低コストのインデックス投信で分散投資する

 具体的には、まず、インデックス投信で投資を始めたい。インデックス投信には、(1)コストが安い、(2)市場全体に広く投資できる、(3)アクティブ投信を選ぶように、運用の優劣を判断するような手間がかからない――などのメリットがある。
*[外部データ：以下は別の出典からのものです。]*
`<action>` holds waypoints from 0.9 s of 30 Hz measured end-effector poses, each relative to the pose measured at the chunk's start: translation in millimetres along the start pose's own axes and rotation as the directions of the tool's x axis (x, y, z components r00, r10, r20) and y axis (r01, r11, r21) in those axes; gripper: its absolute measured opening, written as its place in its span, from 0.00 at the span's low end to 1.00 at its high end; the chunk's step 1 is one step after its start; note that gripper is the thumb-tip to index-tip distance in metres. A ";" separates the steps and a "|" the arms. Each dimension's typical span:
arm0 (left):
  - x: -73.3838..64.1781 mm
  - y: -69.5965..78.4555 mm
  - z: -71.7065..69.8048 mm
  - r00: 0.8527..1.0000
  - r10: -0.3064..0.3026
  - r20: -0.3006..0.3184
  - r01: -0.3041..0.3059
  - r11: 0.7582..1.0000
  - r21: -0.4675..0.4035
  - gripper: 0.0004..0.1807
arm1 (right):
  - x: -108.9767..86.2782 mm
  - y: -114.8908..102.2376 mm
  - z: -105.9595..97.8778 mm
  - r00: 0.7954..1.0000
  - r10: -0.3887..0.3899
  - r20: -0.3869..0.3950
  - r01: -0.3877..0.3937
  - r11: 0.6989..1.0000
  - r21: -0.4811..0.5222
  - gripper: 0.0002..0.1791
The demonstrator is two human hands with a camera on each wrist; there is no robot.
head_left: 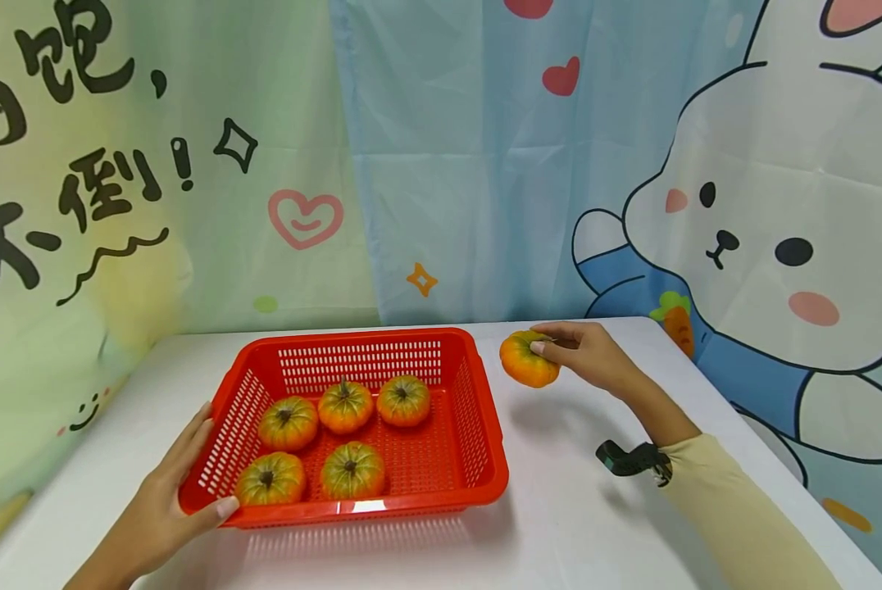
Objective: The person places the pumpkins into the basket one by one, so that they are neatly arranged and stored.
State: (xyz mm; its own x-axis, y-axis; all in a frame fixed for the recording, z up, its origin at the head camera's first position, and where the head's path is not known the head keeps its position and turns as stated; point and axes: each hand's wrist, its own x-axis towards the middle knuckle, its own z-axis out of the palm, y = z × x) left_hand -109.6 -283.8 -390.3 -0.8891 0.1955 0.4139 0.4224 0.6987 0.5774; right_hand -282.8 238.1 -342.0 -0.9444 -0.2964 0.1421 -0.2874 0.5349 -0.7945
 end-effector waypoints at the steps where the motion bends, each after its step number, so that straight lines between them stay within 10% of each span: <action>1: -0.3 -0.1 0.0 1.000 0.007 -0.001 -0.007 1.000 -0.008 0.54 | 0.3 -2.5 1.0 1.000 -0.006 0.003 0.006 1.000 0.007 0.29; 27: -0.2 -0.4 -0.2 1.000 -0.011 0.007 0.011 1.000 0.004 0.54 | 14.8 -52.2 46.2 0.978 -0.160 0.133 0.145 0.983 0.116 0.25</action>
State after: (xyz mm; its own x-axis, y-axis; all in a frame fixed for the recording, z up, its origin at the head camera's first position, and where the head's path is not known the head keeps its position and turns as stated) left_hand -109.6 -284.3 -390.4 -0.8950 0.1920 0.4025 0.4114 0.7038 0.5791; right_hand -274.5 169.2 -325.6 -0.8566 -0.4805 0.1879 -0.4011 0.3911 -0.8283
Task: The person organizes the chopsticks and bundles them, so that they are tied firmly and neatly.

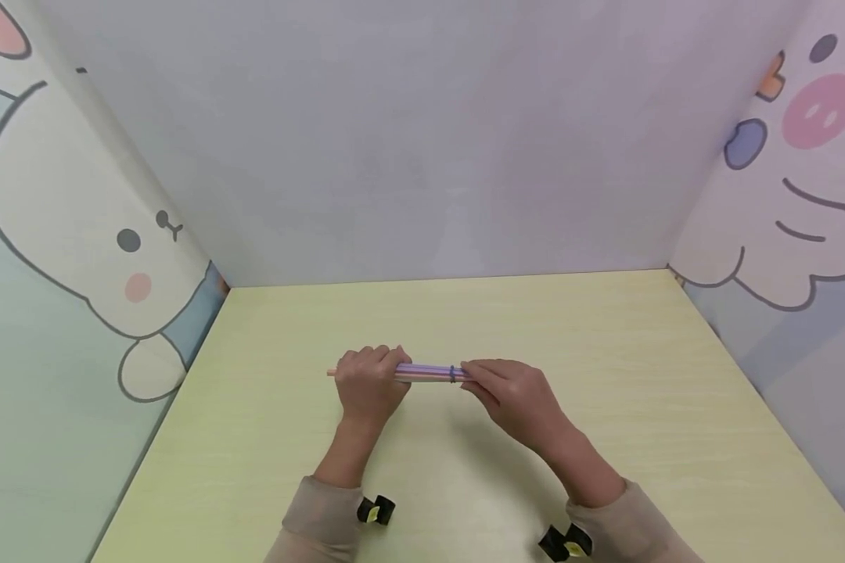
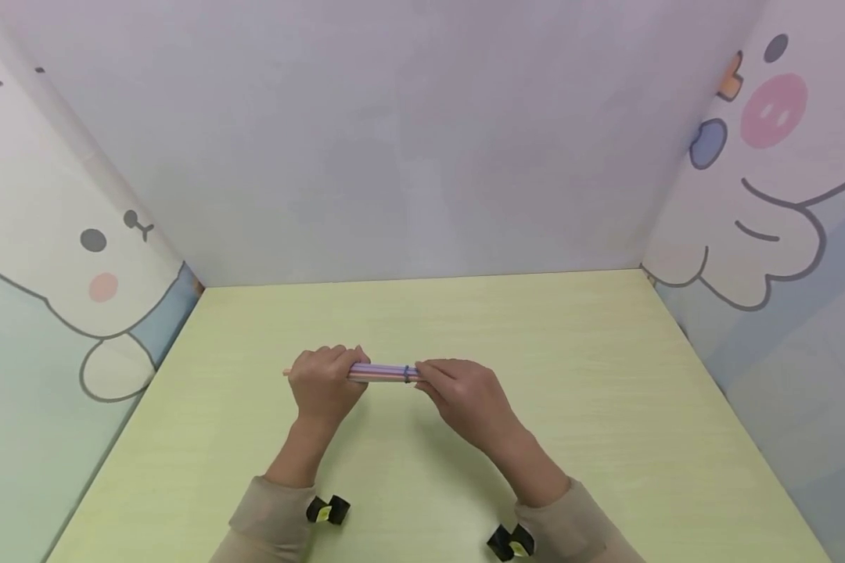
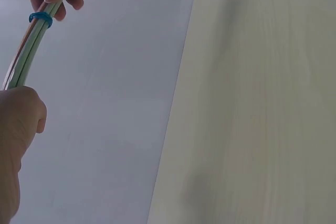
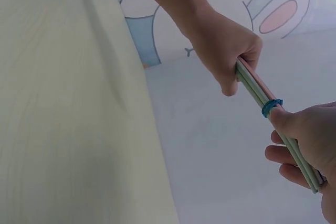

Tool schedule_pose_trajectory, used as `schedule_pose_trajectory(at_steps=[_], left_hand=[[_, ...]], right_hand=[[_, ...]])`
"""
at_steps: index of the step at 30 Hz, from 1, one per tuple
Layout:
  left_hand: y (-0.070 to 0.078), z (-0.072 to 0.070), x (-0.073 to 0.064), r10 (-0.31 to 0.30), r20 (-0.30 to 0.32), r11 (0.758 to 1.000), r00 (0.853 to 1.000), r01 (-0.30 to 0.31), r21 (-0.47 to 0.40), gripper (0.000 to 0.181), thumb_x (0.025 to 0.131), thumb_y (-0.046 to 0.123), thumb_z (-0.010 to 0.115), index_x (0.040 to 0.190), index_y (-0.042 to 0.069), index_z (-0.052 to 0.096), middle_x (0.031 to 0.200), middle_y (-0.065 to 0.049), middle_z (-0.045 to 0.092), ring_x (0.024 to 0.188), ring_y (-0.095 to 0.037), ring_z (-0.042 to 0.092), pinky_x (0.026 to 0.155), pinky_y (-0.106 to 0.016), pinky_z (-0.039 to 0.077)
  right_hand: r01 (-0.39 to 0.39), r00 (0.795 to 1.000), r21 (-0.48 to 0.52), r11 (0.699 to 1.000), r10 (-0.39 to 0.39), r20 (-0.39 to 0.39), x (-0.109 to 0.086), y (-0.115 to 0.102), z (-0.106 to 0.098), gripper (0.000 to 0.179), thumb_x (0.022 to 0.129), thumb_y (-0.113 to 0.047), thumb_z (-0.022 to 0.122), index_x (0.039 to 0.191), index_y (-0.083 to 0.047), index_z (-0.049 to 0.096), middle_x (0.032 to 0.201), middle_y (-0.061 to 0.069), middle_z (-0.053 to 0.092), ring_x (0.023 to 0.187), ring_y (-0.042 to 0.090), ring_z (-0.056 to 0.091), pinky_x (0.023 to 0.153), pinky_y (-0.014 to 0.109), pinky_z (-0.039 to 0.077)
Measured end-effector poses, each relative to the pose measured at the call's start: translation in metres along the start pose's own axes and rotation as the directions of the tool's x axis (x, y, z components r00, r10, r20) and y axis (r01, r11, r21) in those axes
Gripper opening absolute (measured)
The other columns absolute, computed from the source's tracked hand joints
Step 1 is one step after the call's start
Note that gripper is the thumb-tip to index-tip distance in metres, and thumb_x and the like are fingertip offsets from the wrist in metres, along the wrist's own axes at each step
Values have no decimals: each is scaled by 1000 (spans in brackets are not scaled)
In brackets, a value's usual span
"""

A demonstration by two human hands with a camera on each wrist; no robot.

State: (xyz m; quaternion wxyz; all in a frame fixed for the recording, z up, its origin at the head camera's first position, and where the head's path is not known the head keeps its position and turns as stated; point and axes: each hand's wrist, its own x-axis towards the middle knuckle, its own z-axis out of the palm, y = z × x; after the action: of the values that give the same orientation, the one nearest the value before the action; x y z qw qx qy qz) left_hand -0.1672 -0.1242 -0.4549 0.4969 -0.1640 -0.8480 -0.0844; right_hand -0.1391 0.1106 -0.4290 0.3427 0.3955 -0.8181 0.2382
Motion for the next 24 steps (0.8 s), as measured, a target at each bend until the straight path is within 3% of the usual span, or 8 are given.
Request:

 たとえば、コストの場合、アクティブ投信とインデックス投信では、年率1%の信託報酬に差がある場合がある。1年で1%の違いは、20年では20%の違いになる。そして、10年以上の長期投資を考えるのであれば、100%株式での運用で良いと思う。三菱UFJ国際投信の「eMAXIS Slim」のシリーズ、アセットマネジメントOneの「たわらノーロード」などを使うと、非常に低いコストで株式のポートフォリオ運用が実行できる。

図表3:株式100%のおすすめポートフォリオ

図表3:株式100%のおすすめポートフォリオ
  • ※ 2017年11月末現在 (eMAXIS Slim新興国株式インデックスの信託報酬は、11月22日リリースより)、「たわらノーロード」シリーズ信託報酬は12月13日のリリースよりモーニングスター作成

 資産形成をする時には、まずは、「目的」「目標」を決める。何年で、いくらにしたいのかということから、NISA、つみたてNISA、iDeCoなどの口座でどれがよいのかを考え、目標の実現に必要な利回りを求めて、資産配分の比率を考えるようにする。大事なことは、分散投資を考え、ポートフォリオ運用をするということだ。積立投資で、心穏やかな長期投資で資産をつくっていきたい。